Oltre alla siepe si arriva alla valle: una lunga distesa tinta dal lilla dei cardi e dal rosso dei papaveri». Proprio da qui, in questo punto preciso della Calabria, inizia il viaggio di Nicola Longo, un super poliziotto che nel suo «Macaone» (Rubbettino), romanzo autobiografico e memoir, con una metamorfosi dopo l’altra inchioda il lettore a racconti avvincenti. Sono storie di vita che trasudano passione portandosi dentro la malinconia dei luoghi dell’infanzia dove le farfalle si danno appuntamento ai piedi dell’ Aspromonte, per sollevarsi, tutte insieme nello stesso istante, quasi a voler ricamare con un unico battito d’ali la libertà.

Fin dalle prime pagine ci toglie il fiato questo «eroe buono che cavalca il pericolo con serena quotidianità». Già da ragazzo si sente bruciare per la sete di giustizia al punto di sfidare la morte e l’autorità paterna pur di non darsi per vinto di fronte ai bulli di paese che non gli perdonano le sue origini. Figlio di un padre severo, sottufficiale dei carabinieri, da lui impara con l’esempio il confine tra la legge e la giustizia, l’integrità e l’umanità. Sfumature decise che danno un carattere inconfondibile al protagonista di «Macaone».

Le avventure che l’autore – oggi a Polistena per la presentazione del libro – racconta hanno la sfrontatezza della verità e il lettore ne diventa testimone involontario mentre i fatti narrati si susseguono per le strade di una Roma crepuscolare nei cui vicoli si annida la fragilità di un’ umanità svaccata che spreca l’opportunità di esistere consumando droghe e crimini.

Entrato nella polizia a solo diciassette anni grazie alla sua passione per la boxe, Nicola si distingue ben presto per il suo talento investigativo. Assegnato alla sezione Narcotici lavora sotto copertura come hippy in piazza di Spagna o barone siciliano al Piper club, affinando la capacità di mimetizzarsi in contesti e ambienti differenti tanto da arrivare a essere richiesto dal capo della Dea e dalla Criminalpol.

Per chi lo conosce attraverso questi racconti, nel puzzle delle investigazioni è di sicuro l’intuizione brillante a guidarlo alla risoluzione delle indagini, come avviene per altri commissari del genere poliziesco alcuni dei quali si sono ispirati proprio alla sua figura, compresi quelli interpretati da Tomas Milian.
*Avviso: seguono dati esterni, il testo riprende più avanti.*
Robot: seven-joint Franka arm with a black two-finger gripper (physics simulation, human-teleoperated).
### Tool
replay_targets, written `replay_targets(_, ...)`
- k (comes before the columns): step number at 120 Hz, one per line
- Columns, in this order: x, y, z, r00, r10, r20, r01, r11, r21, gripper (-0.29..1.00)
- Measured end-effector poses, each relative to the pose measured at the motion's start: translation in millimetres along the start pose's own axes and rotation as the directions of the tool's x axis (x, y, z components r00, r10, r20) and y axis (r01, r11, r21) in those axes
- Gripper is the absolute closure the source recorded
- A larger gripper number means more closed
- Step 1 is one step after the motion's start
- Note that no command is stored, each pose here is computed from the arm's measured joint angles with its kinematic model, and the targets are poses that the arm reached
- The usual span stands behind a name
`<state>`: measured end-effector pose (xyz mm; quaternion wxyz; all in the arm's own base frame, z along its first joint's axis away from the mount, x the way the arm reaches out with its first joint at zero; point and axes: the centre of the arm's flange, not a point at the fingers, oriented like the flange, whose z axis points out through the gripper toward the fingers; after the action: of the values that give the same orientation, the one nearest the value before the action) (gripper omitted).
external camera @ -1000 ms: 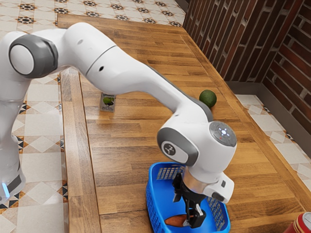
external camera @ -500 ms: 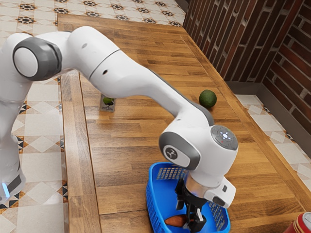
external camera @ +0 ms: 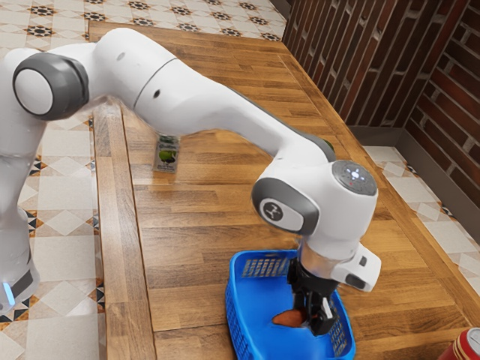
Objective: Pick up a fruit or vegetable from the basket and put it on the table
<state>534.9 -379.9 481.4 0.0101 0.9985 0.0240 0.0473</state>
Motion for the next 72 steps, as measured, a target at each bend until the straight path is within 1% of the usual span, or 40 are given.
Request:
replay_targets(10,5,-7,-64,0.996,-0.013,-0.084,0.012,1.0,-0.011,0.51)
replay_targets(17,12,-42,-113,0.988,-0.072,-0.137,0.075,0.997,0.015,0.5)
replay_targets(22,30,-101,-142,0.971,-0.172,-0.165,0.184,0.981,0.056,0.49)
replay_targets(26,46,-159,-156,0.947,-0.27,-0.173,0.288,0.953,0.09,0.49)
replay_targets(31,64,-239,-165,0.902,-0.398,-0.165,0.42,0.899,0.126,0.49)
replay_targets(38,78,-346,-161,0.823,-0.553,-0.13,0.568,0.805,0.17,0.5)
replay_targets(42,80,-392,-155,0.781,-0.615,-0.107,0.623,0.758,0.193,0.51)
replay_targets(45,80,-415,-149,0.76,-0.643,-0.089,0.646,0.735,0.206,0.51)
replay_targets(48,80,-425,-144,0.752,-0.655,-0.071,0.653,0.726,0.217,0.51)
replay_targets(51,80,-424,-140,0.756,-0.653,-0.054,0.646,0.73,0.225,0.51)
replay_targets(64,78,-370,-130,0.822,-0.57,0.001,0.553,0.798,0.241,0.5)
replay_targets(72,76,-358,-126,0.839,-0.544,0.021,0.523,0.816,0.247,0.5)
Ma ciò che fa la differenza è la prepotenza della verità che irrompe nelle descrizioni vivide dei personaggi incontrati come l’amico Skizzo, l’informatore con cui condivide un legame profondo: la stessa amara appartenenza alla terra e alle farfalle.
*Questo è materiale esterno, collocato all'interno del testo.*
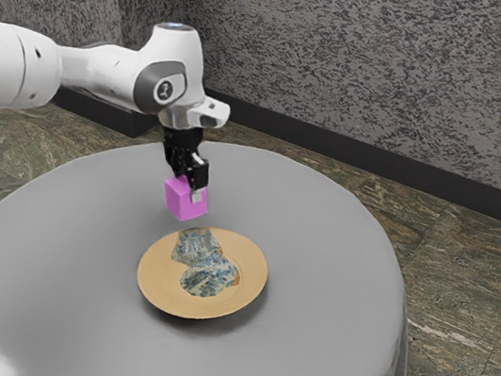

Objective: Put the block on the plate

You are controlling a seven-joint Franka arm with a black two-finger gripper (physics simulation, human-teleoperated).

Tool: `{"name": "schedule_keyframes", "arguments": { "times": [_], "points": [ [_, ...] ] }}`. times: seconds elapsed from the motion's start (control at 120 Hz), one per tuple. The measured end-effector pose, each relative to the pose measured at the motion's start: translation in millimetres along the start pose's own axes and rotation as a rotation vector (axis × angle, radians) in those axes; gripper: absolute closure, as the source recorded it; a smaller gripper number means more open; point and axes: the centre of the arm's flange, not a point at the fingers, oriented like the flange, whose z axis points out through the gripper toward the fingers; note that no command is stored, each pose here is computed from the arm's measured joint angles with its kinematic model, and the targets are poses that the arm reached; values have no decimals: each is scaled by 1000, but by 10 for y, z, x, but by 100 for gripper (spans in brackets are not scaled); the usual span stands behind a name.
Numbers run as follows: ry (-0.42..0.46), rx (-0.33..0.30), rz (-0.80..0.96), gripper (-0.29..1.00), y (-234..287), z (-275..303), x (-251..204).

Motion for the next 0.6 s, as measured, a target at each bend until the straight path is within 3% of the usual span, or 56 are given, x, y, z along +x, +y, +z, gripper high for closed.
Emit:
{"name": "schedule_keyframes", "arguments": {
  "times": [0.6],
  "points": [
    [-31, -12, 24, 28, 1332, 324, -270]
  ]
}}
Nelle tante situazioni narrate, a dispetto di tutte le trasformazioni, Nicola conserva un’ unicità avvincente. È la voce dell’uomo che si spoglia del suo personaggio a fare vibrare le corde dell’emozione tenendo il lettore incollato allo scritto, un’avventura dopo l’altra fino all’arresto di Jack Masia, il boss corso- marsigliese che per anni ha dominato su scala mondiale il traffico dell’eroina.
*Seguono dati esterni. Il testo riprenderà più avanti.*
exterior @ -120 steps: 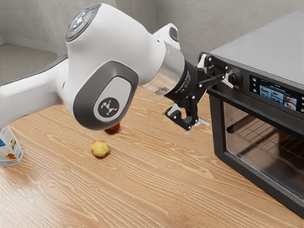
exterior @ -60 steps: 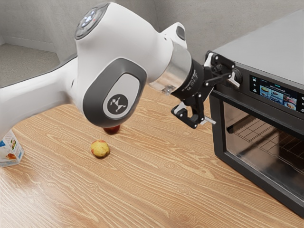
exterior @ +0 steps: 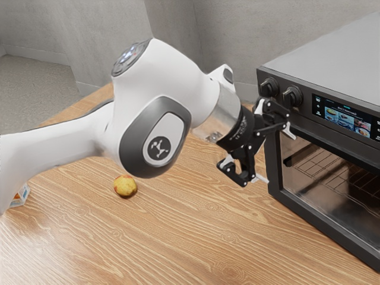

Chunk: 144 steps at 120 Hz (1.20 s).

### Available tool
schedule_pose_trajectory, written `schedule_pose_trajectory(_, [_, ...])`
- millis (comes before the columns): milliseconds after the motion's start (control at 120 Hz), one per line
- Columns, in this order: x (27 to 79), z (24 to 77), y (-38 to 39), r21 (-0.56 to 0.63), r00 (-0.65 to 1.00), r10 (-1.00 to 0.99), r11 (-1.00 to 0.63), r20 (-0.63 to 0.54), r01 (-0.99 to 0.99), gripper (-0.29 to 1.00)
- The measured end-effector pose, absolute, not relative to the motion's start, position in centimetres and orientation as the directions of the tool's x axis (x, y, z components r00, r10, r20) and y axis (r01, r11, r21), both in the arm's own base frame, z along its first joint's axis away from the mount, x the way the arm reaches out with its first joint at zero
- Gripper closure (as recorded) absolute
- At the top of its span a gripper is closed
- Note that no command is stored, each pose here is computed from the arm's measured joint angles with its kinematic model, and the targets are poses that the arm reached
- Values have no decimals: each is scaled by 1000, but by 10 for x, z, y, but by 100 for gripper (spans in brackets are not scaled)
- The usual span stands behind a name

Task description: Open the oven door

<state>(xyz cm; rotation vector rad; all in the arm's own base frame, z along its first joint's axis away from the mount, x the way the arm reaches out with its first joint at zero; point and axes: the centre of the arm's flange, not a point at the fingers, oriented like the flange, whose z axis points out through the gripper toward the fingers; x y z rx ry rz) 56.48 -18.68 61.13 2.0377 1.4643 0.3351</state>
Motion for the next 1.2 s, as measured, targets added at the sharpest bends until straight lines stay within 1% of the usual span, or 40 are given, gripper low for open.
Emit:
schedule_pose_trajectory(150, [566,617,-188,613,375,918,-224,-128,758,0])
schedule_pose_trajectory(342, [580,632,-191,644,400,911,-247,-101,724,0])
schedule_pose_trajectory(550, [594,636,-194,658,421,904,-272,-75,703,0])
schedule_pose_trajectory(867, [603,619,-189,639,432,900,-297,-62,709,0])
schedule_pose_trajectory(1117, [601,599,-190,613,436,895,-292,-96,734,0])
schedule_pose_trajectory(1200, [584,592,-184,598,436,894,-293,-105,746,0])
È già una sceneggiatura pronta per diventare un film o una serie televisiva la vita di questo poliziotto soprannominato lo “007” e il “Serpico” italiano, finita tante volte sui giornali. Non stupisce che l’amico Tonino Guerra lo abbia spronato a scrivere le sue gigantesche avventure amando di Nicola «la forza limpida e il coraggio chiaro», né che “La valle delle farfalle”, originario titolo del manoscritto, figuri tra i «Sogni non realizzati» di Federico Fellini, il regista che ne avrebbe voluto fare farne un’ opera cinematografica. Bisogna rischiare più del dovuto per scrivere la verità come fosse un romanzo, ci voleva il coraggio di un poliziotto che continua a mostrarsi abile nelle sue metamorfosi trasformando la penna in un’ arma capace di salvare.